Consider a continuous-time signal $$x_a(t) = A \cos(\Omega_0 t + \theta) $$ where $\Omega_0$ is the frequency, and $\theta$ is the phase.
To perform spectral analysis of $x_a(t)$, sample it with a period of $T_s$ resulting in the discrete-time sequence $$x[n] = A \cos( \omega_0 n + \theta)$$ where $\omega_0 = \Omega T_s$ is the discrete-time frequency in radians.

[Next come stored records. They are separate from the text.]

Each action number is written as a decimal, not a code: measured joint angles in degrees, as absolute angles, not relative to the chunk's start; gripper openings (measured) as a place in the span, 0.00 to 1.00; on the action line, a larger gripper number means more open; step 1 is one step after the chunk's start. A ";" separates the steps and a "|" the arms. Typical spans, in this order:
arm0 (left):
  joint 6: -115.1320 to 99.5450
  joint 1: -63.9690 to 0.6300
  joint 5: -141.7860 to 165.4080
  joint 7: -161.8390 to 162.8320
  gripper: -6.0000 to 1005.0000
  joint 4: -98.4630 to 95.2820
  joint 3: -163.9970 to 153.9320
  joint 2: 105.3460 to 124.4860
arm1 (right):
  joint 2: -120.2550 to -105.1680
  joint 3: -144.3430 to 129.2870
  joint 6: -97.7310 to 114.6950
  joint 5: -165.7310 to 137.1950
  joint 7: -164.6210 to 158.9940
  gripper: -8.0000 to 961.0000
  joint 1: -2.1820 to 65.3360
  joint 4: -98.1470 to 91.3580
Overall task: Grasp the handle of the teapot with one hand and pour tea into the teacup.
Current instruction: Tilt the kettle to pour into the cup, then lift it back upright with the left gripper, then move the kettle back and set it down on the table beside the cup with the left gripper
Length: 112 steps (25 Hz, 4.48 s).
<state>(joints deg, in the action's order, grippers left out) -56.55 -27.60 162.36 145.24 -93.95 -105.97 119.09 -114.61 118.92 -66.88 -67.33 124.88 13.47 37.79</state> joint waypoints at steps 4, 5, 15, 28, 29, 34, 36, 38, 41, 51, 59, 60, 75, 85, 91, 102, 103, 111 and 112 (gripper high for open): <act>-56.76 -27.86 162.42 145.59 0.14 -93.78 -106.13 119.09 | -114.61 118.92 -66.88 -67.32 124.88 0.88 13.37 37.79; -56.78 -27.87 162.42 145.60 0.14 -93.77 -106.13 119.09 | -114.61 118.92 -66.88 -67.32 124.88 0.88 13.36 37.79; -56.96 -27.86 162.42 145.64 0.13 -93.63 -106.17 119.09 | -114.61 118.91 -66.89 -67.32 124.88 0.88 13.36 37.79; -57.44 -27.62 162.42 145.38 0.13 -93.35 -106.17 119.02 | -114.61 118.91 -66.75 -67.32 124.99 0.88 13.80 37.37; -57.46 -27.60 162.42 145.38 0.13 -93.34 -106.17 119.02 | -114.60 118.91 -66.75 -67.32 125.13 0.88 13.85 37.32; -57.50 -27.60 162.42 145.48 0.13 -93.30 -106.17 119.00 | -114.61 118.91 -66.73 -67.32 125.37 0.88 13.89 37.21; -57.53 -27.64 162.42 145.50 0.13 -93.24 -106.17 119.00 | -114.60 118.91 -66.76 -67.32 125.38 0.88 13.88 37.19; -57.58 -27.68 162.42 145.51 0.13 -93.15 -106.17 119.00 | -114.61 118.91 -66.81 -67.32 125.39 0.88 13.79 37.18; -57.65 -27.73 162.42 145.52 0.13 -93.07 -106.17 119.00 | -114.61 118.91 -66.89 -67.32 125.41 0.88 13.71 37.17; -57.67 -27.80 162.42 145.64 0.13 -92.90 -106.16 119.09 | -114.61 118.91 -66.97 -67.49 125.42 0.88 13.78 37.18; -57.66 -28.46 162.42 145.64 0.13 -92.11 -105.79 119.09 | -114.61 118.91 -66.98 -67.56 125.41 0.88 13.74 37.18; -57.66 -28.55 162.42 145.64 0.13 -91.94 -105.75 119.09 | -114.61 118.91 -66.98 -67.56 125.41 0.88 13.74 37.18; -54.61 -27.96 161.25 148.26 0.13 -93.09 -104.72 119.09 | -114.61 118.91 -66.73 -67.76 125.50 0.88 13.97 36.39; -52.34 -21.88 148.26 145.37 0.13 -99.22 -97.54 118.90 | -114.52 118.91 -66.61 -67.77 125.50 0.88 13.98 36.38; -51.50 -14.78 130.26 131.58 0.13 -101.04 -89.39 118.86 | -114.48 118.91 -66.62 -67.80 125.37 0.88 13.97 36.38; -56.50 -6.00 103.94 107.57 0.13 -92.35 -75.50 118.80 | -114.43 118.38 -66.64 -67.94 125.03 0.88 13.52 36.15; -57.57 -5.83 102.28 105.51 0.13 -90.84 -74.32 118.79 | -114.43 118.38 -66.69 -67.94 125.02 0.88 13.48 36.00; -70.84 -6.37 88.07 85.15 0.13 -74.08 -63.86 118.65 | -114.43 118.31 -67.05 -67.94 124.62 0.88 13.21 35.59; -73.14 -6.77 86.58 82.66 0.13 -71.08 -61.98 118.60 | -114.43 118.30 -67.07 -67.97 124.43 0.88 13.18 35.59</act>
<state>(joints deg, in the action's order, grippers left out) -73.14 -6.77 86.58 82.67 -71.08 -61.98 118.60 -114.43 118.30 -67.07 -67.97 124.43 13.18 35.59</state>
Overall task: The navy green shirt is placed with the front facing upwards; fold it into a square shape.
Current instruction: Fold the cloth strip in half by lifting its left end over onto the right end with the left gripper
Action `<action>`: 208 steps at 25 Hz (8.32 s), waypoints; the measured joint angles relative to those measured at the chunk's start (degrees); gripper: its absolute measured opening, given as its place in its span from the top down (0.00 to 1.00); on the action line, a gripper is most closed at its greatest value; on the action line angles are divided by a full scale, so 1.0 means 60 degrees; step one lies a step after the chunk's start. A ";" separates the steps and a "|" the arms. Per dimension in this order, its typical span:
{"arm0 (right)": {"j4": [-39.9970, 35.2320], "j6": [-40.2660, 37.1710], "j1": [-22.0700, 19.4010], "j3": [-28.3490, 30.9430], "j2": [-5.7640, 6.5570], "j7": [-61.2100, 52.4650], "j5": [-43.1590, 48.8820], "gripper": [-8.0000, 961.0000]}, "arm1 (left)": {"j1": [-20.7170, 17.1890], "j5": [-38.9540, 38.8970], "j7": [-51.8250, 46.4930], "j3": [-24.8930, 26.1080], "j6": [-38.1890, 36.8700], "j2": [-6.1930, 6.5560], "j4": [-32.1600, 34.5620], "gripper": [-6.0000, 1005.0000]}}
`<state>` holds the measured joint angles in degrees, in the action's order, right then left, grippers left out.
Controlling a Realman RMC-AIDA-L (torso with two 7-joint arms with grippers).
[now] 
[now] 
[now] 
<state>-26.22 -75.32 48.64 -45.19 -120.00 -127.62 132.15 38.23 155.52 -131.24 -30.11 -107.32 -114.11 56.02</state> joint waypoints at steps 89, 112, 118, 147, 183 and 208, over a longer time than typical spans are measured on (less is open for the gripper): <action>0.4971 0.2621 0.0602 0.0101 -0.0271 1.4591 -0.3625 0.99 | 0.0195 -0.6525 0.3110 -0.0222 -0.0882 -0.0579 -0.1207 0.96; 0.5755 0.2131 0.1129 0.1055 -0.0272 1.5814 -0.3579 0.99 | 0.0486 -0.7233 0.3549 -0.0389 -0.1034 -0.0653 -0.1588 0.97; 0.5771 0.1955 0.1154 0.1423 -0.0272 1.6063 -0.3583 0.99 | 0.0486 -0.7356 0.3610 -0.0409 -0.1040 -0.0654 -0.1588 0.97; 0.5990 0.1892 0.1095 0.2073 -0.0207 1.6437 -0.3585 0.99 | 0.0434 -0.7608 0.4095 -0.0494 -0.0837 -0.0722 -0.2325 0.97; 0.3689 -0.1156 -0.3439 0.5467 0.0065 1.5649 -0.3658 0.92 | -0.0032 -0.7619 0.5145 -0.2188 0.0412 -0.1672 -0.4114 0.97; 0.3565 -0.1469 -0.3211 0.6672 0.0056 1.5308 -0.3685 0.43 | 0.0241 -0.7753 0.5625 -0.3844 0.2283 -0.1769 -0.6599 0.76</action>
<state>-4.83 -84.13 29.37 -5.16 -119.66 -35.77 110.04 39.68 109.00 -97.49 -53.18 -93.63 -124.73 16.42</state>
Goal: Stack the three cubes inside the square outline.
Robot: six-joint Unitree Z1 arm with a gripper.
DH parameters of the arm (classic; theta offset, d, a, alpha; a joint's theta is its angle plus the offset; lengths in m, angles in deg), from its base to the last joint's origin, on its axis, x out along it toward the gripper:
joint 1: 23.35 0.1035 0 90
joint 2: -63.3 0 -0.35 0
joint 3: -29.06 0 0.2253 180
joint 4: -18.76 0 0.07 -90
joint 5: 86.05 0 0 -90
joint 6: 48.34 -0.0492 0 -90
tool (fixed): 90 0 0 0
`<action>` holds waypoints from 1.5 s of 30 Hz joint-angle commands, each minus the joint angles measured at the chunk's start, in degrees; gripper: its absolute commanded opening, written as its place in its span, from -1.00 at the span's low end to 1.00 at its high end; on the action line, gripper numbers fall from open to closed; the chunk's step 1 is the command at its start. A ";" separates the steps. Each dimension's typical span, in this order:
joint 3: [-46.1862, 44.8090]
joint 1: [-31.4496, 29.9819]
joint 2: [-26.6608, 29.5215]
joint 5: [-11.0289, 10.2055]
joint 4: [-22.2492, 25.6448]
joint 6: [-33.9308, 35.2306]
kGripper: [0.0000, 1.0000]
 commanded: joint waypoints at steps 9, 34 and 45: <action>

Consider the relationship between the CTFT $X_a(\Omega)$ of $x_a(t)$ and the DTFT $X(e^{j\omega})$ of $x[n]$ for $\omega \in [-\pi,\pi]$
$$X(e^{j\omega}) = \frac{1}{T_s} X_a(\frac{\omega}{T_s})$$
Computation of $X(e^{j\omega})$ of $x[n]$ may require indefinetely long duration of $x[n]$, such as infinite duration if $x_a(t)$ is an ideal sine wave. And also $X(e^{j\omega})$ is a function with continuous domain of $\omega$. Thus it's not practical to compute the DTFT.
However, one can compute samples $X[k]$ of $X(e^{j\omega})$, known as the DFT of $x[n]$, defined over a finite length of $x[n]$ obtained by applying a window: $$v[n] = w[n]x[n]$$ where $w[n]$ is the window of length $L$.
The consequence of this windowing on the result of the computed spectrum is: $$V(e^{j\omega}) = \frac{1}{2\pi} X(e^{j\omega}) \star W(e^{j\omega}) $$
Computing the $N$-point DFT of the sequence $v[n]$ therefore provides the samples $V[k]$ of the result of the periodical convolution between the true spectrum $X(e^{j\omega})$ of $x[n]$ and the DTFT $W(e^{j\omega})$ of the window $w[n]$. Note that $N \geq L$.
For the specific example we have considered, $$x[n]=A\cos(\omega_0 n + \theta)$$ whose DTFT is $$X(e^{j\omega})= A\pi e^{j\theta} \delta(\omega-\omega_0) + A\pi e^{-j\theta} \delta(\omega+\omega_0)$$ a pair impulses weighted by $A\pi$.
And assuming a rectangular window of length $L$ for $w[n]$, its DTFT is: $$W(e^{j\omega})= \sum_{n=0}^{L-1} w[n] e^{-j\omega n} = e^{-j{\omega (L-1)/2}} \frac{\sin(\omega L / 2)}{\sin(\omega / 2)} $$ the result is $$V(e^{j\omega}) = 0.5 A e^{j\theta} W(e^{j(\omega - \omega_0)}) + 0.5 A e^{-j\theta} W(e^{j(\omega + \omega_0)})$$
Finally the DFT samples $V[k]$ are given by the following:
$$V[k] = V(e^{j\frac{2\pi k}{N} }) = 0.5 A e^{j\theta} W(e^{j(\frac{2\pi k}{N} - \omega_0)}) + 0.5 A e^{-j\theta} W(e^{j(\frac{2\pi k}{N} + \omega_0)}) $$
One peak peak of these DFT samples would occur for $\omega = \omega_0$ for some $k$ if $\frac{2\pi k}{N} = \omega_0$ is satisfied for an integer $N$ and $k$. Assuming $T_s$ ,$L$,$N$,and $\Omega_0$ are selected such that the equality is satisfied for some integer $k_0$, then the magnitude of the peak of the observed spectrum is:
$$ |V[k_0]| = | 0.5 A e^{j\theta} W(e^{j(0)}) + 0.5 A e^{-j\theta} W(e^{j(2\omega_0)}) | $$
Solving for $A$, the amplitude of the original analog signal whose spectrum analysis are after, yields:
$$A = \frac{2 |V[k_0]|}{|e^{j\theta} W(e^{j(0)}) + e^{-j\theta} W(e^{j(2\omega_0)}) |} $$
An approximation to this can be obtained by assuming, for the rectangular window, $W(e^{j 2\omega_0}) \approx 0$ and noting that $W(e^{j0}) = L$ : $$A \approx \frac{2 |V[k_0]|}{L}$$
If a window other than rectangular is used, formulation should be adjusted accordingly, specifically $W(0)$ being the sum of the window samples, which is $L$ for the rectangular window.